I would say pride is a huge barrier to aging well, on every level. To maintain the health we have, we need to admit that it's failing - when we need that hearing aid, when we have to take someone's arm. To retain our independence, we have to learn to accept help. … If you refuse to use a hearing aid, people are going to tire of having to shout or they will confuse your odd responses with a failing mind.

One of the central points of the book is that it's not all about money, which most of us intuitively know. But won't having the cash to pay for the top-end nursing home make life a lot easier?

You can sit in a very nice, well-financed retirement home and be completely miserable because you didn't take the time to develop friendships and interests and engagements beyond yourself.

But a lot of what happens in old age is beyond our control.

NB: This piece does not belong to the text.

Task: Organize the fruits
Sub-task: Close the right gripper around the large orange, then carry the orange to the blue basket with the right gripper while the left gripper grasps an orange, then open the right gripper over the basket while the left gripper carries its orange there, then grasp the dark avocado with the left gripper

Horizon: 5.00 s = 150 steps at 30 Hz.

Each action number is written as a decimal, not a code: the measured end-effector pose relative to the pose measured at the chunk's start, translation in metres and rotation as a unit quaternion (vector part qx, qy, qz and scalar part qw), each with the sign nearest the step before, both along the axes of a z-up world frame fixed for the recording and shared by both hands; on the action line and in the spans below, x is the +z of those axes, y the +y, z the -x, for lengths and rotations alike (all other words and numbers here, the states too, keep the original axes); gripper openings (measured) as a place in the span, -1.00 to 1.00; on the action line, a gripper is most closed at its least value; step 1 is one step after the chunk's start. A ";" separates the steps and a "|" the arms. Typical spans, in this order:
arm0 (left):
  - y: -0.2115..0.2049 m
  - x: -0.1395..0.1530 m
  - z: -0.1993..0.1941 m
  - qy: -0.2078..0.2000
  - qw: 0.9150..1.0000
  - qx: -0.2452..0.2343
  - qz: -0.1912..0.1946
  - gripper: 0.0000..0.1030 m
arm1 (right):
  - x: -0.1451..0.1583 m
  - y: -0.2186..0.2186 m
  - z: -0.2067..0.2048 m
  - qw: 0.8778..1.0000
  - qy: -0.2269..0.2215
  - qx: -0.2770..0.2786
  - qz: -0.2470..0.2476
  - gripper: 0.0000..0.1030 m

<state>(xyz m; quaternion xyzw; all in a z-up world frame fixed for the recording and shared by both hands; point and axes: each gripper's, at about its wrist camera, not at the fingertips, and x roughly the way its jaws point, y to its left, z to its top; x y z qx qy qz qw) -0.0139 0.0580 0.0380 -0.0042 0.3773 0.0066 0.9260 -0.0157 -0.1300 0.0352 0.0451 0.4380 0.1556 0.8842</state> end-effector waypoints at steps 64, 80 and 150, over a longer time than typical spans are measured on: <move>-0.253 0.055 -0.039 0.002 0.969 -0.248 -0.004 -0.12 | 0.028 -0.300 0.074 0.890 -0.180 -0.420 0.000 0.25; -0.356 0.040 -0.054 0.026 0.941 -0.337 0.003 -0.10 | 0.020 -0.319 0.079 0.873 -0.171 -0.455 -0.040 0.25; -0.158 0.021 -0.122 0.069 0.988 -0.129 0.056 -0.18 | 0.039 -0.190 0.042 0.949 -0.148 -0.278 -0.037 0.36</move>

Were the people you interviewed especially resilient when lousy things happened to them?

I thought it would be all about health and wealth. I asked people to recommend people they wanted to be when they grow up - I didn't give any other criteria. All the role models have had physical problems and their level of income spanned the entire spectrum. What we were tapping into was something different - and it was the ability to live fully in the moment and treat life as a gift.

They also gave marriage advice, didn't they?

Yes, they stressed the importance of having the right partner as you age. The reason for this is that you will really rely on them, and if worse comes to worse, they will take care of you and you will take care of them. So either way, you're gonna have to really love that other person and really enjoy their company.

Most people would probably say being able to remain in their own home is key to a good life as they age. Why do you think this is the wrong attitude?

The elders say look at your home and modify it. Wherever you plan to live as you age, you have to be practical about it. You have to assess whether you will get enough intellectual stimulation, whether you will have enough of a community around you. The elders were very clear on that point - you've got to be in a location where you are part of a physically accessible community.

And I guess it's also good advice to learn a few good jokes.

[Laughs]Yes, very good advice.

But just try to avoid telling them too often.

If you are lucky, you've got an emotional circle that won't mind.